→ Directions
The full listing below is to be written out exactly.

→ Data section
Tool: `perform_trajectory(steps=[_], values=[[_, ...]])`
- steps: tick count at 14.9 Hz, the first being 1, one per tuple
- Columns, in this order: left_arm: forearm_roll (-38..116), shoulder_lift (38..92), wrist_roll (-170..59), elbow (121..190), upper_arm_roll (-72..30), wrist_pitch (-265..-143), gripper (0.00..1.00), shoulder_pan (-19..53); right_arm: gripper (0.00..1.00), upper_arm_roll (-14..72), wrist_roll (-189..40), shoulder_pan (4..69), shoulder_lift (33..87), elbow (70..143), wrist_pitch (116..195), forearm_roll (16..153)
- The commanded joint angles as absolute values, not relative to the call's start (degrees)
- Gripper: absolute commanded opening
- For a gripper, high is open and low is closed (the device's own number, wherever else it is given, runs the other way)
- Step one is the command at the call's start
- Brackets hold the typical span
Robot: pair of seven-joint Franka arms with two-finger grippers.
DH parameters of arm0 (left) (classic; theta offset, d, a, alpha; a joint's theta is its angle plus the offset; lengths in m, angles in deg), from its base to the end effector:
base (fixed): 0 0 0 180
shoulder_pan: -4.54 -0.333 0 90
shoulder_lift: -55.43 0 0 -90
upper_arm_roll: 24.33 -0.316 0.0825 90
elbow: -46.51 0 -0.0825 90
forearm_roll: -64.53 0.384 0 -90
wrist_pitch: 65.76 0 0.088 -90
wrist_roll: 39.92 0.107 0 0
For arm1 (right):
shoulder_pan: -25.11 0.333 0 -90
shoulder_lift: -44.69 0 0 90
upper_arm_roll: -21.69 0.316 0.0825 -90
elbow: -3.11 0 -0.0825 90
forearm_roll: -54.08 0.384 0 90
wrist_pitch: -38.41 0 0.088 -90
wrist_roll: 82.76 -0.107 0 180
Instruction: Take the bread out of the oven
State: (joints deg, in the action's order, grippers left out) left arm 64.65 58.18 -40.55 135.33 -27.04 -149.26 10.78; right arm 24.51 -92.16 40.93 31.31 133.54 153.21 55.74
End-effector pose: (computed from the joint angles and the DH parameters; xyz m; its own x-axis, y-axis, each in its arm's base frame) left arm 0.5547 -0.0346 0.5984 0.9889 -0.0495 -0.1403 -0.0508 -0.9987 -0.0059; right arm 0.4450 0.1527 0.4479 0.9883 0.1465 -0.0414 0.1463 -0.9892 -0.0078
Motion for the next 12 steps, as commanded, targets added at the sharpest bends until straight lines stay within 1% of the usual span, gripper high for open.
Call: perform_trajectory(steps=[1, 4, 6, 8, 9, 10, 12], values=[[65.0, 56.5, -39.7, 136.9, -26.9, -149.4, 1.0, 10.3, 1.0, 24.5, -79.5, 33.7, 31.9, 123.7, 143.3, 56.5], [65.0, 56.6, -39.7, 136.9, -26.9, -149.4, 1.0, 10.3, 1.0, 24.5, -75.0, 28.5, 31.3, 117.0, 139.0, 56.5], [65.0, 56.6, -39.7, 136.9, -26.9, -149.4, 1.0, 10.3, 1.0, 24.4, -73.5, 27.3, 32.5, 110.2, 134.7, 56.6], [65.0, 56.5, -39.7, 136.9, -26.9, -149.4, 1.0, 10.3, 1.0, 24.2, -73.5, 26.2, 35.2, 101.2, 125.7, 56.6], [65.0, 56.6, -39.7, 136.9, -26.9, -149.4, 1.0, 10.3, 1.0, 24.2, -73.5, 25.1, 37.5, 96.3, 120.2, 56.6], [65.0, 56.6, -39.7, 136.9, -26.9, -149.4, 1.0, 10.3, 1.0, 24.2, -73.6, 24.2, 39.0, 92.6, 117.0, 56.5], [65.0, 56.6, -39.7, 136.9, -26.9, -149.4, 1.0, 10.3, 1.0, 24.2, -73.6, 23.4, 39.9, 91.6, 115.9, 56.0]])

→ Exercise result
Tool: `perform_trajectory(steps=[_], values=[[_, ...]])`
- steps: tick count at 14.9 Hz, the first being 1, one per tuple
- Columns, in this order: left_arm: forearm_roll (-38..116), shoulder_lift (38..92), wrist_roll (-170..59), elbow (121..190), upper_arm_roll (-72..30), wrist_pitch (-265..-143), gripper (0.00..1.00), shoulder_pan (-19..53); right_arm: gripper (0.00..1.00), upper_arm_roll (-14..72), wrist_roll (-189..40), shoulder_pan (4..69), shoulder_lift (33..87), elbow (70..143), wrist_pitch (116..195), forearm_roll (16..153)
- The commanded joint angles as absolute values, not relative to the call's start (degrees)
- Gripper: absolute commanded opening
- For a gripper, high is open and low is closed (the device's own number, wherever else it is given, runs the other way)
- Step one is the command at the call's start
- Brackets hold the typical span
Robot: pair of seven-joint Franka arms with two-finger grippers.
DH parameters of arm0 (left) (classic; theta offset, d, a, alpha; a joint's theta is its angle plus the offset; lengths in m, angles in deg), from its base to the end effector:
base (fixed): 0 0 0 180
shoulder_pan: -4.54 -0.333 0 90
shoulder_lift: -55.43 0 0 -90
upper_arm_roll: 24.33 -0.316 0.0825 90
elbow: -46.51 0 -0.0825 90
forearm_roll: -64.53 0.384 0 -90
wrist_pitch: 65.76 0 0.088 -90
wrist_roll: 39.92 0.107 0 0
For arm1 (right):
shoulder_pan: -25.11 0.333 0 -90
shoulder_lift: -44.69 0 0 90
upper_arm_roll: -21.69 0.316 0.0825 -90
elbow: -3.11 0 -0.0825 90
forearm_roll: -54.08 0.384 0 90
wrist_pitch: -38.41 0 0.088 -90
wrist_roll: 82.76 -0.107 0 180
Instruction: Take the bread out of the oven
State: (joints deg, in the action's order, grippers left out) left arm 64.65 58.18 -40.55 135.33 -27.04 -149.26 10.78; right arm 24.51 -92.16 40.93 31.31 133.54 153.21 55.74
End-effector pose: (computed from the joint angles and the DH parameters; xyz m; its own x-axis, y-axis, each in its arm's base frame) left arm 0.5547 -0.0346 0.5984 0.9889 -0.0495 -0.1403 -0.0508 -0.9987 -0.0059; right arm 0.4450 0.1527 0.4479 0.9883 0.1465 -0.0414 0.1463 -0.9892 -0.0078
Motion for the next 12 steps, as commanded, targets added at the sharpest bends until straight lines stay within 1% of the usual span, gripper high for open.
Call: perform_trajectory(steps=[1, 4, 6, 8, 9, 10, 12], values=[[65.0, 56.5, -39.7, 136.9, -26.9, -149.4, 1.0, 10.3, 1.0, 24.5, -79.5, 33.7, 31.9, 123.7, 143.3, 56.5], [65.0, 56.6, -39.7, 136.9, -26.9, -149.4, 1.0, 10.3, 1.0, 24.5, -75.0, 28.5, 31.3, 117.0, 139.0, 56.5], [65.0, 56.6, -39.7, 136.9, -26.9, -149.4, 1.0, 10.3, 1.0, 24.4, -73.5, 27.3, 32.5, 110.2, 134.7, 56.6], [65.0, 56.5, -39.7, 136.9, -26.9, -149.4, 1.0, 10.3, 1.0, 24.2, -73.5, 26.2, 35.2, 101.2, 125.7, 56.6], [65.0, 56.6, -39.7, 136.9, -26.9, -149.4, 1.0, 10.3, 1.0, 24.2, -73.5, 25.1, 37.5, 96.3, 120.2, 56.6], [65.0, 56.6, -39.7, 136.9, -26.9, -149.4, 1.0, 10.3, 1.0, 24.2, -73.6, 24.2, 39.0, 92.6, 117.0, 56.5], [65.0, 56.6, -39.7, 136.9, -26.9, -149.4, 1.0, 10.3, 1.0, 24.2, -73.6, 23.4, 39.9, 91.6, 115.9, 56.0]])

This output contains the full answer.